The Manipal group pioneered the practice of collecting so-called capitation fees, that is, exorbitant amounts paid upfront for admission to overlook merit. “We collected capitation fees earlier because we needed the funds. But since 1991 when we were granted the university status, we stopped the practice of taking capitation fees,” explains Sudarshan, CEO of Manipal Education.

But the fees for most of the courses are steep; in fact, Manipal’s may well rank among the most expensive colleges in India. “They may have done away with capitation fees but instead they have stepped up the course and hostel fees. I could never afford to send my children to Manipal University either way,” says a disenchanted retired government official in Manipal and long-time associate of the Pai family who did not wish to be named.

Ballal, the pro-chancellor of Manipal University, agrees that it is an expensive institution. “Back in the 1960s I could not afford to study at Kasturba Medical College. I come from a poor family,” says Ballal, who did his medicine at the government-run Mysore Medical College and has been with the Manipal group for 37 years.

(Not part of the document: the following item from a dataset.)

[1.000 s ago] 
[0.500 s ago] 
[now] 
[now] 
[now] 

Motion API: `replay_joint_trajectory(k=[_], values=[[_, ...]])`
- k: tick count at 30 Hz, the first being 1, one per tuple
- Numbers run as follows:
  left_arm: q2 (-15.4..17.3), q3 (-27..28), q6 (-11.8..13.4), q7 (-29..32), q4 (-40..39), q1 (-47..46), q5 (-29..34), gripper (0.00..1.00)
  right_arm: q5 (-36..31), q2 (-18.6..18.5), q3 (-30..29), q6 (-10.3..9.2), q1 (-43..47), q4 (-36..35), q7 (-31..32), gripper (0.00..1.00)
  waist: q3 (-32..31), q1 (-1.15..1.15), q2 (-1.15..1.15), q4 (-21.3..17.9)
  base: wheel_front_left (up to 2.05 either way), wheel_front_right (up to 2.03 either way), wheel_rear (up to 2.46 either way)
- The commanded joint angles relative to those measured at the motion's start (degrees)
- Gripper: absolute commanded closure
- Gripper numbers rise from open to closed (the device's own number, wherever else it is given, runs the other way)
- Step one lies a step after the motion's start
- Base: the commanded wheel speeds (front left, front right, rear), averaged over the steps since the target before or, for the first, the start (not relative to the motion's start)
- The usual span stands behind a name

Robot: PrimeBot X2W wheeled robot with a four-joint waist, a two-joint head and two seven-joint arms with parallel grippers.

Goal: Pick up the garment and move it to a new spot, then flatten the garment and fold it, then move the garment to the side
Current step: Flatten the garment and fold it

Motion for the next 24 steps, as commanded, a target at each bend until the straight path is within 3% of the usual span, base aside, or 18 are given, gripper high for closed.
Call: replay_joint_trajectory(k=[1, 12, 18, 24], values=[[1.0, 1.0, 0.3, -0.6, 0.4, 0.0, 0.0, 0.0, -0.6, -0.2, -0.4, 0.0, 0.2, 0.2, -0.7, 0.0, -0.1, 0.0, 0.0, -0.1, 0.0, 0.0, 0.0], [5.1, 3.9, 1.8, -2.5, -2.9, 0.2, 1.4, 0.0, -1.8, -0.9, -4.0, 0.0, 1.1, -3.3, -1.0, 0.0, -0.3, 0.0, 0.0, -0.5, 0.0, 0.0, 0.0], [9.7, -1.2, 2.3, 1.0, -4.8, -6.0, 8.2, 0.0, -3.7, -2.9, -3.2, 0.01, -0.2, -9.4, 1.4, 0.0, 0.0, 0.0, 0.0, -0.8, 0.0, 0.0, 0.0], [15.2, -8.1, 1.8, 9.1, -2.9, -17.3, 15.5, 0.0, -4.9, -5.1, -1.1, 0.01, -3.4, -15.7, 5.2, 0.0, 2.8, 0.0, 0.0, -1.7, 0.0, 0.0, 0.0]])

Course fees at a government-run college for an MBBS (bachelor of medicine and bachelor of surgery) degree costs around Rs42,000. An MBBS course at Kasturba Medical College costs as much as Rs19.34 lakh, clearly beyond the Indian middle class, leave alone meeting T.M.A. Pai’s vision of serving the poor.

An engineering degree from the Manipal Institute of Technology is comparatively cheaper, with fees pegged at a tad more than Rs6 lakh. An MBA from the TA Pai Institute of Management—named after T.M.A. Pai’s nephew and two-time Union minister—costs Rs6.26 lakh; the Hyderabad-based Indian School of Business charges Rs16.5 lakh. These are fees for Indian students; NRI and foreign students at Manipal pay anything from twice to four times this amount.

Says D. Rajasekhar, a professor at Bangalore-based Institute for Social and Economic Change, “While there are many educational institutes that have mushroomed as businesses, groups like Manipal have maintained high quality by reinvesting funds into their business.”

Medical college storm

Despite figuring among India’s top 10 medical colleges for many years, the Medical Council of India (MCI) has locked horns with Kasturba Medical College. MCI has recommended to the Union health ministry that the college be derecognized.

“We have raised issues with their teaching faculty, number of teaching beds and hospital infrastructure,” said a senior MCI official, who did not wish to be named as he is not authorized to speak to the media. Earlier, the MCI had an issue with the large NRI quota that Kasturba Medical College had; many were students who did not get into medical college in their own countries. “Now we are compliant and limit our NRI cum foreign students quota at 15% of a class,” said Sudarshan.

The group, through its corporate structure, has also made some strategic investments in education start-ups: $2.5 million (Rs10.8 crore) in education portal TutorVista.com, a 70% stake in skills assessment firm MeritTrac, and 50% in online varsity U21 Global.

“We made the Tutor-Vista.com investment purely for investment purpose. In both the other cases we are working out synergies with them,” says Ranjan Pai. But what of the original vision—to use education to uplift the poor? Every year, the group spends Rs5 crore on scholarships, for the top 5% in every class.

But Ranjan Pai says he has plans to up this to 30-40%—if only to honour his grandfather’s wish.